For many U.S. couples yearning to be married, the pandemic has wreaked havoc on their wedding plans while bolstering their teamwork and resilience. For couples already married, it has posed a host of new tests, bringing some closer, pulling others apart.

Spending more time together — a common result of lockdowns, furloughs and layoffs — has been a blessing for some couples who gain greater appreciation of one another. For other spouses, deprived of opportunities for individual pursuits, the increased time together “may seem more like a house arrest than a fantasy,” suggested Steve Harris, a professor of marriage and family therapy at the University of Minnesota and associate director of a marriage counseling project, Minnesota Couples on the Brink.

Gregory Popcak, a psychotherapist in Steubenville, Ohio, who specializes in marriage counseling for Catholics, says the pandemic has been particularly troublesome for spouses whose coping strategies have been disrupted.

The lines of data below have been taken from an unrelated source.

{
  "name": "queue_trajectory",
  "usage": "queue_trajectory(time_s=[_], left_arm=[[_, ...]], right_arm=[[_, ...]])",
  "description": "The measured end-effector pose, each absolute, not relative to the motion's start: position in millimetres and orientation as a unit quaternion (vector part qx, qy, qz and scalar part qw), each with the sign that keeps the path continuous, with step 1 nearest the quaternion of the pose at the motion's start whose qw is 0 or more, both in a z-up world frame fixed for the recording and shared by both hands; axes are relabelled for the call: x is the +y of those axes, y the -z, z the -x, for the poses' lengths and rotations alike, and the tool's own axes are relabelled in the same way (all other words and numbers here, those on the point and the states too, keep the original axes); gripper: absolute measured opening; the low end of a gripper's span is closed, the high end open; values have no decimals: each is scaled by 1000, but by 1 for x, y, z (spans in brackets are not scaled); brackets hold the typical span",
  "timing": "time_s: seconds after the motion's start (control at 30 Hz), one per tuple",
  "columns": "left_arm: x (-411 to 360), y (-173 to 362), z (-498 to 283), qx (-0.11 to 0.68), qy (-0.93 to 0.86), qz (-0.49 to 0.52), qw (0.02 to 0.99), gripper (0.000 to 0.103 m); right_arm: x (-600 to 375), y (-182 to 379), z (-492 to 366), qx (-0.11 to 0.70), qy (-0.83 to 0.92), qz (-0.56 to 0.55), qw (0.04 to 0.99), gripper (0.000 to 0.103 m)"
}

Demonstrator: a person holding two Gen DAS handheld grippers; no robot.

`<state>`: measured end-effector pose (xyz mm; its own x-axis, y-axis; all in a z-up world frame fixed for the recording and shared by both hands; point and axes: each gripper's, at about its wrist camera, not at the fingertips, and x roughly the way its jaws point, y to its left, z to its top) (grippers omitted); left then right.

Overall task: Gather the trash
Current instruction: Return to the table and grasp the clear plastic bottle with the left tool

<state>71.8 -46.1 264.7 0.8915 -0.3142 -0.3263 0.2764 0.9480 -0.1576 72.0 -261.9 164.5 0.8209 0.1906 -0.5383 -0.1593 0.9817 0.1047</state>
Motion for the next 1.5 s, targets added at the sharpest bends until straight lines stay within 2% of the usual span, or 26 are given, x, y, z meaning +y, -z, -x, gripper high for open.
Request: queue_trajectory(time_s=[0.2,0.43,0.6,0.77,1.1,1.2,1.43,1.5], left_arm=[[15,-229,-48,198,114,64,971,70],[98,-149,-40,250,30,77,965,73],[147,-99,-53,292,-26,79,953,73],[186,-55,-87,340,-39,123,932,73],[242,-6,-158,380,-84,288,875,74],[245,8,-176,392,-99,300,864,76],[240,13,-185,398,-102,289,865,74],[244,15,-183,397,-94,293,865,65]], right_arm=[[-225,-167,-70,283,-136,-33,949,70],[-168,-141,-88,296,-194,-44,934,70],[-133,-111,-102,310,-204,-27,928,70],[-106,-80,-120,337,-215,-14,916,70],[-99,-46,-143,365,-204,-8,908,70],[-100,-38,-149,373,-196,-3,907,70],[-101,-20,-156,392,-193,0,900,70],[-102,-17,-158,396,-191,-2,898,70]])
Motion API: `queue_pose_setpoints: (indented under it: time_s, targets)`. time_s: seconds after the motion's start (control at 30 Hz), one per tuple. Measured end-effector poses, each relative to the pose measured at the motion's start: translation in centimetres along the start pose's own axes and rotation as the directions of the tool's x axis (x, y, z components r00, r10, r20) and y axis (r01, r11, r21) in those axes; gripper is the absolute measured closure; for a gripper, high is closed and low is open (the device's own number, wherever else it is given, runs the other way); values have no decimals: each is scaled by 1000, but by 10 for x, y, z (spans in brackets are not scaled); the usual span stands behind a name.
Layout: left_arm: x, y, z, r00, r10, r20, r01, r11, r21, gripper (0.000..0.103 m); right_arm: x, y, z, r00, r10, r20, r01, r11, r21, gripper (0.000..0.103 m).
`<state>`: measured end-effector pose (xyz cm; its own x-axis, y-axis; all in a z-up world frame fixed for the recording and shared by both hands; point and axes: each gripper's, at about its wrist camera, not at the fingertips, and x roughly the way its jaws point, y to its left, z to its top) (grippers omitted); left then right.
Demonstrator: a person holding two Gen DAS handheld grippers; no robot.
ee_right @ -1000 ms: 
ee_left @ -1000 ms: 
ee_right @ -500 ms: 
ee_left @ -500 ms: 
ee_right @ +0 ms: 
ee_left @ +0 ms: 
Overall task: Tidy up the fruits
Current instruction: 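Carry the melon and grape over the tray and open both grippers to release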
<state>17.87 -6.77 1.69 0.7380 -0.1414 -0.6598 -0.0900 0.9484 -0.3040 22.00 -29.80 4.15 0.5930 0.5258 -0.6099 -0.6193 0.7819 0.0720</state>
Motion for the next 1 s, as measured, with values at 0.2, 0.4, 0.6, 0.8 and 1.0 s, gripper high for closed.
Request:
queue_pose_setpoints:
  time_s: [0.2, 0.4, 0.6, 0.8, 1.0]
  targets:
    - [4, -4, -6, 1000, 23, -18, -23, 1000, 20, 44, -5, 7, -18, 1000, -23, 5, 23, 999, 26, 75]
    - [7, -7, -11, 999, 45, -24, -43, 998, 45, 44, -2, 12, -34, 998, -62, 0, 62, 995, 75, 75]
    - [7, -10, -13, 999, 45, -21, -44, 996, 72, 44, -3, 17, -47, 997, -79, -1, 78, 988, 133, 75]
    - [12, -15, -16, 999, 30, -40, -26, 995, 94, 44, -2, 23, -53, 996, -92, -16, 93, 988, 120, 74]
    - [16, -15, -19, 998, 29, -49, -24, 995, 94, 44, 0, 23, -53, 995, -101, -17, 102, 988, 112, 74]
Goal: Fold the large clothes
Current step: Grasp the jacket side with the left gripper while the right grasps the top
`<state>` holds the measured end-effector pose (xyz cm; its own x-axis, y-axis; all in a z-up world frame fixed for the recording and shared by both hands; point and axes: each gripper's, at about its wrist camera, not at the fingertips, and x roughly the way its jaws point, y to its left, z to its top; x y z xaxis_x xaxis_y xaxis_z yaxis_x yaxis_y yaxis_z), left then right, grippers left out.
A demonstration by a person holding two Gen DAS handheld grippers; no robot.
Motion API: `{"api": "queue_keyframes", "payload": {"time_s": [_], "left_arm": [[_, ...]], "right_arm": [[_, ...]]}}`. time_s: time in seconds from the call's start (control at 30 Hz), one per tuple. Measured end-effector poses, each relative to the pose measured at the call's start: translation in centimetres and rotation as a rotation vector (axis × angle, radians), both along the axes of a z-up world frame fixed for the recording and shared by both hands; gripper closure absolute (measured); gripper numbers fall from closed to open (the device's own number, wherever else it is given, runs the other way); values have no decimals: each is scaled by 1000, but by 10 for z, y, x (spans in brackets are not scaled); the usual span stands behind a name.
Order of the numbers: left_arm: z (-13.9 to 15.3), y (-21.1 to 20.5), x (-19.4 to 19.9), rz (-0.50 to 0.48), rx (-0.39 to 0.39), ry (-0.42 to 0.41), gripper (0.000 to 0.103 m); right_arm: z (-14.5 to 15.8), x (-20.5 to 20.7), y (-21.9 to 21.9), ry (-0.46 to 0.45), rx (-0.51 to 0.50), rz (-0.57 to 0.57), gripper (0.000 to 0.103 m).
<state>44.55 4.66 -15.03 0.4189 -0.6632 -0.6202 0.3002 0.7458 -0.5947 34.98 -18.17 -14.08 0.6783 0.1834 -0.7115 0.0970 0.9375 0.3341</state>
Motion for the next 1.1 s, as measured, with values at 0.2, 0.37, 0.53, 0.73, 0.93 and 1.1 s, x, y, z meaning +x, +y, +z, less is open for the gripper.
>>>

“For couples who had a tendency to use their business to avoid problems, the pandemic has made things infinitely worse,” he said. “The lockdown has raised the emotional temperature a few notches. … Things that were provocative before are now catastrophic.”

Overall, people have become more cautious amid the pandemic, said sociologist W. Bradford Wilcox, director of the National Marriage Project at the University of Virginia.

“This caution is making them less likely to get divorced, less likely to get married, less likely to have a child,” he said.

Comprehensive national statistics on marriage and divorce during the pandemic won’t be compiled for many months, but the numbers available thus far from a few states suggest there’s a notable decline in each category.

In Oregon, divorces in the pandemic months of March through December were down about 24% from those months in 2019; marriages were down 16%. In Florida, for the same months, divorces were down 20% and marriages were down 27%. There also were decreases, though smaller, in Arizona.

One reason for fewer divorces: In many states, access to courts for civil cases was severely curtailed during the pandemic’s early stages. Another reason, according to marriage counselors, is that many couples backed off from a possibly imminent divorce for fear it would only worsen pandemic-fueled financial insecurity.

The Rev. Russ Berg, who runs a faith-based marriage counseling ministry in Minneapolis, tries to encourage that kind of hesitancy among the couples he advises.

“Some come in saying they’re overwhelmed, fighting over finances, their kids’ education,” Berg said. “Without going to work, they don’t have that buffer of being physically gone. They feel they’re on top of each other.”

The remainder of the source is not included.